- Spouse: Thomas Blom Hansen
- Parent(s): Rajini Thiranagama, Dayapala Thiranagama

Academic background
- Thesis: Stories of Home: Generation, Memory, and Displacement among Jaffna Tamils and Jaffna Muslims (2006)

Academic work
- Institutions: Stanford University
- Notable works: In My Mother’s House: Civil War in Sri Lanka
- Website: https://anthropology.stanford.edu/people/sharika-thiranagama

= Sharika Thiranagama =

Political anthropologist

Sharika Thiranagama is a political anthropologist at Stanford University. She is the daughter of Sri Lankan Tamil human rights activist and feminist Rajani Thiranagama, who was murdered by LTTE in 1989. She was the president of the American Institute for Sri Lankan Studies from 2017-2020. Her first book In My Mother’s House: Civil War in Sri Lanka was published by University of Pennsylvania Press in 2011.

== Early life ==
Sharika was born to Sinhalese father and Tamil mother. Her mother Rajani Thiranagama (née Rajasingham) was a human rights activist and feminist. She was the head of the Department of Anatomy at the University of Jaffna and a founding member of the University Teachers for Human Rights. Liberation Tigers of Tamil Eelam was implicated in the assassination, but this had not been proved legally. Identity of the assassin is not known.

Though belonging to the Sri Lankan majority community (Sinhalese people) and minority community (Sri Lankan Tamils), she was raised speaking Tamil in Jaffna. Then, the northern Jaffna Peninsula was at the height of the Sri Lankan Civil War. Recounting her childhood days, she says that running into bunkers was a regular occurrence since the Sri Lankan army bombing started. She also recounts listening to stories of Indian Army arriving in Sri Lanka and subsequent rumours of rapes. On the evening of 21 September 1989, her mother did not come home,[my] sister and I waited for our mother to come home from work to the temporary house we were renting at the time... My mother never came back home that 21 September; her journey was ended by LTTE assassins in front of the house. Her body returned like us to “our home,” my ur, my grandparents’ house and village where she and we had been born and had lived for most of our lives... My childhood ended. My sister and I left Sri Lanka for London with our father who came to get us, flying on 25 December 1989. On 26 December our new lives as refugees in London began.

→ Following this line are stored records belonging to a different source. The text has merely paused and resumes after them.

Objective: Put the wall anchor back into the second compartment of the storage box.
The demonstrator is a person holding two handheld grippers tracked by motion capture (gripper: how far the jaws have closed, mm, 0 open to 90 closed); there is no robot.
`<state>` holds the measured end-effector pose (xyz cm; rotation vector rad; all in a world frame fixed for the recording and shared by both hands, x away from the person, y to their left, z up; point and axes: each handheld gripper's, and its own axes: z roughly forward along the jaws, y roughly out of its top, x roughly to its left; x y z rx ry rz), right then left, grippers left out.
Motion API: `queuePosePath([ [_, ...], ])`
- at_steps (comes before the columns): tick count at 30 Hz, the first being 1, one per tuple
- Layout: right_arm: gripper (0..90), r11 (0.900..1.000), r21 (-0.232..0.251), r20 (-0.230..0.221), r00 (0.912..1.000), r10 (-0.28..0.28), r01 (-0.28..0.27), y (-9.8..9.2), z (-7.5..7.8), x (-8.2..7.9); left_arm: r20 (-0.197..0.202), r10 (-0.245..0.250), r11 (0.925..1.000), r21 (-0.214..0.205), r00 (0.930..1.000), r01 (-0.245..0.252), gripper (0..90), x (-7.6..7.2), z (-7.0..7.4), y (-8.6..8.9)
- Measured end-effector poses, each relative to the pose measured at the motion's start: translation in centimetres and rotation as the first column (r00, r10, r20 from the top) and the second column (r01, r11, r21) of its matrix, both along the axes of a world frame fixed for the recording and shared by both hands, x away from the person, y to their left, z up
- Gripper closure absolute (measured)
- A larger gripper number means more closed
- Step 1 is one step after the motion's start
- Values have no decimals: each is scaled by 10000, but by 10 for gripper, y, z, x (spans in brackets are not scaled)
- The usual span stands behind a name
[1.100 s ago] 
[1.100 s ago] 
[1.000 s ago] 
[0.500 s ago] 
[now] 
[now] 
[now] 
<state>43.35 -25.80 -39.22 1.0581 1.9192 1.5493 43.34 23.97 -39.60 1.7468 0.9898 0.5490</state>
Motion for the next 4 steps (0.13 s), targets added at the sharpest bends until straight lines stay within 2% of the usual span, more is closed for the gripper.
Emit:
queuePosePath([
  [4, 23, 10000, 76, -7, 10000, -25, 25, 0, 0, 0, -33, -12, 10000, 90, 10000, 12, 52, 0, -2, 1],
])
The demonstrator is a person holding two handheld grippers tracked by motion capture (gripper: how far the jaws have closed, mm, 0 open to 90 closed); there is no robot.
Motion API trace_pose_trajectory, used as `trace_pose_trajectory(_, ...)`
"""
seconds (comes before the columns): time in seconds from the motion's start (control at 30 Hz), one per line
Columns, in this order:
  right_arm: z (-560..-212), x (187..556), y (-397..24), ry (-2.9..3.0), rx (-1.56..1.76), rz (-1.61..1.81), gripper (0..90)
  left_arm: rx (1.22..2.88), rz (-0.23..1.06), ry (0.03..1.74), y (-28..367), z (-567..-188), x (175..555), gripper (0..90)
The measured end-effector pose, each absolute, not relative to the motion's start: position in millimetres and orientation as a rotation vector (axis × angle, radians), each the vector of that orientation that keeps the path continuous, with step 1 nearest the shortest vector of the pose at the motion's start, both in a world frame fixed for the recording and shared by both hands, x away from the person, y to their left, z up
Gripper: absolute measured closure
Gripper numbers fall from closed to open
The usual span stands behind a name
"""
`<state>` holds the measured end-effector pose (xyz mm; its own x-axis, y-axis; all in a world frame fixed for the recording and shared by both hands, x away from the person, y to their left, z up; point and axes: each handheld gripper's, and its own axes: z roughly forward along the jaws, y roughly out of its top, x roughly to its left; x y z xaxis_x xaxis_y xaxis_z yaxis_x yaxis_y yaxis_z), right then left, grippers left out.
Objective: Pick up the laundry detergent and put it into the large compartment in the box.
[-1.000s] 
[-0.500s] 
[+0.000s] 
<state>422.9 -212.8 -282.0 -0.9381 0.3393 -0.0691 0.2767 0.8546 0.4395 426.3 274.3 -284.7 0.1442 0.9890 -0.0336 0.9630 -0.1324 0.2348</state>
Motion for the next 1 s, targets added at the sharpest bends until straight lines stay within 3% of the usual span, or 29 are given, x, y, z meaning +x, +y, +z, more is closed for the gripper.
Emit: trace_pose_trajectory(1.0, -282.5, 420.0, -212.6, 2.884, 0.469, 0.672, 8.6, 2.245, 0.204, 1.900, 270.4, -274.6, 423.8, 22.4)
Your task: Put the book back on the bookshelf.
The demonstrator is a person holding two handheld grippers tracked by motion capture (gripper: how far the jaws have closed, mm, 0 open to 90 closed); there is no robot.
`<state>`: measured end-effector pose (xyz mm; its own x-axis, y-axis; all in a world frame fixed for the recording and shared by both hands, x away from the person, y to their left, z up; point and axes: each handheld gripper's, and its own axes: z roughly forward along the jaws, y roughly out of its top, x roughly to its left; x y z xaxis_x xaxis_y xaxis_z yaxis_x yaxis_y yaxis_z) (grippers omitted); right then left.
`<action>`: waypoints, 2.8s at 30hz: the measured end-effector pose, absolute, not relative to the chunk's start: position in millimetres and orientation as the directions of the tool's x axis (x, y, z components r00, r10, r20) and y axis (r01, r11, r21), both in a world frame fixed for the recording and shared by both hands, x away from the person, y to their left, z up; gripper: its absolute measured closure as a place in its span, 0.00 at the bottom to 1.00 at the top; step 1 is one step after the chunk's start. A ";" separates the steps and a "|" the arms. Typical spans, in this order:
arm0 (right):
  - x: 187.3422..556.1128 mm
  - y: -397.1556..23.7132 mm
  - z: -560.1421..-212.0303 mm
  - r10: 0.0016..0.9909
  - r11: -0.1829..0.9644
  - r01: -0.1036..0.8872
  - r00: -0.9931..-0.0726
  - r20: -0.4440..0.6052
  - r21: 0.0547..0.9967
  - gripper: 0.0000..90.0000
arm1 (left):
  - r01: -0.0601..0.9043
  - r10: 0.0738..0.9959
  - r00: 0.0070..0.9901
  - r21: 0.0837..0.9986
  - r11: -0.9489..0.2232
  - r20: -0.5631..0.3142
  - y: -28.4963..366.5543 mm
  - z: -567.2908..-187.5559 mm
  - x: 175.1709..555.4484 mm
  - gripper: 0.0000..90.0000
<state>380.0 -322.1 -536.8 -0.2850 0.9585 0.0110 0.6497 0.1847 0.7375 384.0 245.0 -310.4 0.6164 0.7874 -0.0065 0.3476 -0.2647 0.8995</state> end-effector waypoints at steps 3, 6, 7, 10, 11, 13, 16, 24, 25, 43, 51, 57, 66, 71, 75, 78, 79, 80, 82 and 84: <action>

== Research and writing ==

=== In My Mother's House: Civil War in Sri Lanka ===
The book title takes a cue from Kwame Anthony Appiah's essay "In My Father's House" written in 1992 which recounts his return to Ghana for his father's funeral.

Thiranagama undertook her fieldwork in Sri Lanka between 2002 and 2004 of the Sri Lankan Civil War. She also did parts of her research in London and Toronto between 2003 and 2006. Since the fieldwork commenced at a time of ceasefire and negotiations between the Liberation Tigers of Tamil Eelam (LTTE) and the government, Thiranagama could return to Jaffna as well as conduct research in the settlements of displaces Muslims.

The book engages with Muslims expelled from Jaffna District and Mannar District in 1990 as well Hindu and Christian Tamils forced to flee Jaffna. These two exodus displaced 70,000 Muslims and 400,000 Tamils.

Anthropologist Dennis B. McGilvray notes that the book provides a rare glimpse of Tamil and Muslim 'kinship and marriage bonds under conditions of extreme duress and displacement.' Anthropologist Mark Whitaker found Thiranagama's argument about LTTE brilliant but incomplete. His two main points of contention were: there is evidence to show local Tamil attitudes towards LTTE were more 'various, changeable, ambiguous, and situationally nuanced' rather being general loathing and fearful; and LTTE developing its state of exception by itself rather than in dialogue with the Sri Lankan state. Nevertheless, his critique does not discredit the book. Rather, Whitaker calls the book a theoretical achievement in Anthropology and a powerful ethnography. He recommends everyone interested in Sri Lanka to read the book. Anthropologist Tom Widger praises the book for making several important contributions to studies of the Sri Lanka war and Sri Lankan anthropology and sociology. He calls it 'a remarkable book by a remarkable anthropologist.' He adds,First, the book complicates popular portrayal of the war and its victims as simply being composed of two opposing sides–Tamil/LTTE and Sinhala/government–to show how Tamils were victims not only of government violence but of LTTE violence as well, as was a third and often overlooked community, Sri Lankan Muslims. In doing so, the book also shows how the LTTE hardly spoke for the Tamil community as a whole, and challenges simplistic relationships between 'individuality' and 'ethnicity', on the one hand, and concepts of 'home' and 'homeland' on the other.